### About this exercise
Given the material below, return only the lines starting at the line with "- rz: -0.6798..0.7398 rad" and ending at the line with "<point>408,73</point>", exactly as they appear.

### Dataset
----------------------------------------

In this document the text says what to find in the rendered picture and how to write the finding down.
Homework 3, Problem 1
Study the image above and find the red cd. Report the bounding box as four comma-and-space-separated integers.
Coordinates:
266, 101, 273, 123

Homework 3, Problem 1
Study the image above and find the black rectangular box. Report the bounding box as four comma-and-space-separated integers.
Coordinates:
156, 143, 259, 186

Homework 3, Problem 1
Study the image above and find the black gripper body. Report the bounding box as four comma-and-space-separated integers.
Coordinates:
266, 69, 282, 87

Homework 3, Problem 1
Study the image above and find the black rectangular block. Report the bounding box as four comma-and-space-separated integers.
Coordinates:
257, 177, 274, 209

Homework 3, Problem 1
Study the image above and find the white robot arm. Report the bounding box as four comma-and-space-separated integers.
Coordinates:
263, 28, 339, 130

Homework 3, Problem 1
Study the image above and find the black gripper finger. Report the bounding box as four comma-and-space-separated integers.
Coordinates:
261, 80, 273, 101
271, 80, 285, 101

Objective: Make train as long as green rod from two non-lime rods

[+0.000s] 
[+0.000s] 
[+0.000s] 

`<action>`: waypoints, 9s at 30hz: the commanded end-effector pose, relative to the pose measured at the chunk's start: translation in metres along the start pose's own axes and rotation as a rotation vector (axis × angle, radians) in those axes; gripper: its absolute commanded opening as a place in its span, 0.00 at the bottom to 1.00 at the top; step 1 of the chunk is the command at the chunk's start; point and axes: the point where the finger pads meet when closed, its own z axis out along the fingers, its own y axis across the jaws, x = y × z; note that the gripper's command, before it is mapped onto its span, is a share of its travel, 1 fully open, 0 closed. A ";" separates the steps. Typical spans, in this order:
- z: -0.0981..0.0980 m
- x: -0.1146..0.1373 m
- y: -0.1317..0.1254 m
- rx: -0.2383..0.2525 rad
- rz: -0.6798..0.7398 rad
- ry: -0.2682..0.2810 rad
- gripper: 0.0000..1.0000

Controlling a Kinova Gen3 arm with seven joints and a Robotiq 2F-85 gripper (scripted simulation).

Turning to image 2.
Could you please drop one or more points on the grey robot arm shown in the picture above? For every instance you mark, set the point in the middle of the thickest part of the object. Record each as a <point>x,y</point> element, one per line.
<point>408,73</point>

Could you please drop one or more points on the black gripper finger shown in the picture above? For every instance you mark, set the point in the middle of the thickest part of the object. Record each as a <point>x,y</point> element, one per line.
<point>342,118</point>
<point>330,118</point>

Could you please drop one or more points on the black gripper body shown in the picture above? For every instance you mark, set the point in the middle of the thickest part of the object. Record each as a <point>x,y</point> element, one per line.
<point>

----------------------------------------

### Task answer
- rz: -0.6798..0.7398 rad
- ry: -0.2682..0.2810 rad
- gripper: 0.0000..1.0000

Controlling a Kinova Gen3 arm with seven joints and a Robotiq 2F-85 gripper (scripted simulation).

Turning to image 2.
Could you please drop one or more points on the grey robot arm shown in the picture above? For every instance you mark, set the point in the middle of the thickest part of the object. Record each as a <point>x,y</point> element, one per line.
<point>408,73</point>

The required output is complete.